#### EXERCISE OBJECTIVE
Every line with "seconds" in it must be copied from the data.

#### EXERCISE DATA
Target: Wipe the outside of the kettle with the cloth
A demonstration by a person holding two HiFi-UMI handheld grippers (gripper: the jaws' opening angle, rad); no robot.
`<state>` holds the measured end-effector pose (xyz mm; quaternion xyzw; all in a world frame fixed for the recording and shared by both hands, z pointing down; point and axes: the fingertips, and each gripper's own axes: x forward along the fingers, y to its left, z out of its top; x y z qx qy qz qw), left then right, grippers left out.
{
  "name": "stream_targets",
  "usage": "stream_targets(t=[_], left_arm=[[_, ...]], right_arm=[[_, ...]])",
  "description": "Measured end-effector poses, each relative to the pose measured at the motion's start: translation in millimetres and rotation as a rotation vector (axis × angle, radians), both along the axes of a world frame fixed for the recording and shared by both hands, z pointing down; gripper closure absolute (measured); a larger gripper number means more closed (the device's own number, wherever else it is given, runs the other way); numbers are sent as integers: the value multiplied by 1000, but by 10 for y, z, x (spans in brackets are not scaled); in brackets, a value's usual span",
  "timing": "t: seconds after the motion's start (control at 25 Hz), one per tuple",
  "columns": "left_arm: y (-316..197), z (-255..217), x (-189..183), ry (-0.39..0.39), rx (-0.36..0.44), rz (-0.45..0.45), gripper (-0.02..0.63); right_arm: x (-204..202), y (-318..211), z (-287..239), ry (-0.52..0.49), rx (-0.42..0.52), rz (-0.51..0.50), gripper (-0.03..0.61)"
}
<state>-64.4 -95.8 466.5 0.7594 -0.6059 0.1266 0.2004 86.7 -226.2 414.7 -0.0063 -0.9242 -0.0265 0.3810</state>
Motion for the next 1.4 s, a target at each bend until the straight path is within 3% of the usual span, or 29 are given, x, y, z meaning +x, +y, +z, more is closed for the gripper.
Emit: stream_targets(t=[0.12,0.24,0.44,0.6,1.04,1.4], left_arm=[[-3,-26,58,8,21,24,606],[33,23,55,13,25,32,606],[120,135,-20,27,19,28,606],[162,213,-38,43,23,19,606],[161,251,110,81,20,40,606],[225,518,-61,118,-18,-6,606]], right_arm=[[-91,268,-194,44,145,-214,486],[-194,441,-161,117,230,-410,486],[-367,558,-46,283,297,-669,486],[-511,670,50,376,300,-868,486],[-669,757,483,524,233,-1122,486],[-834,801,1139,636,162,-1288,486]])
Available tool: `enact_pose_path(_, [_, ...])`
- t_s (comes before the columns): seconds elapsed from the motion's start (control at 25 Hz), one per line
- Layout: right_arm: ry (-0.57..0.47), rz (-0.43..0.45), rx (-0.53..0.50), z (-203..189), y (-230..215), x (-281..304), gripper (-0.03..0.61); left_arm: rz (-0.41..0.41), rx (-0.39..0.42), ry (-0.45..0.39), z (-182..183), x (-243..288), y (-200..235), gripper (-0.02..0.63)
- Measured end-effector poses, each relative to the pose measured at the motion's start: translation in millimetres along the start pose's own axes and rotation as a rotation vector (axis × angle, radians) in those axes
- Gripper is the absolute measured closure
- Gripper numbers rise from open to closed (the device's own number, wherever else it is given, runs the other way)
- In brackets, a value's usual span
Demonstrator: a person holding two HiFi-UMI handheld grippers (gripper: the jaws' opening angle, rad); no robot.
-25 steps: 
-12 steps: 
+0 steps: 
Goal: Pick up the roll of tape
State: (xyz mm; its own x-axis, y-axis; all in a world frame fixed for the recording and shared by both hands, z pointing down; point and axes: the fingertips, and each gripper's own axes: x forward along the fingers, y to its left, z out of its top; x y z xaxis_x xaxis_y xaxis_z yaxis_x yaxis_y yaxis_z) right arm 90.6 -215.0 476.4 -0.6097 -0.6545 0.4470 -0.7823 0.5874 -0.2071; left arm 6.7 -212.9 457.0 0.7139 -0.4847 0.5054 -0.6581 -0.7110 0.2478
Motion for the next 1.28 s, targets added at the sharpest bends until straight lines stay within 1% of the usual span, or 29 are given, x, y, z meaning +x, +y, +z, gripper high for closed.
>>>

#### SOLVED PROBLEM
  "timing": "t: seconds after the motion's start (control at 25 Hz), one per tuple",
- t_s (comes before the columns): seconds elapsed from the motion's start (control at 25 Hz), one per line

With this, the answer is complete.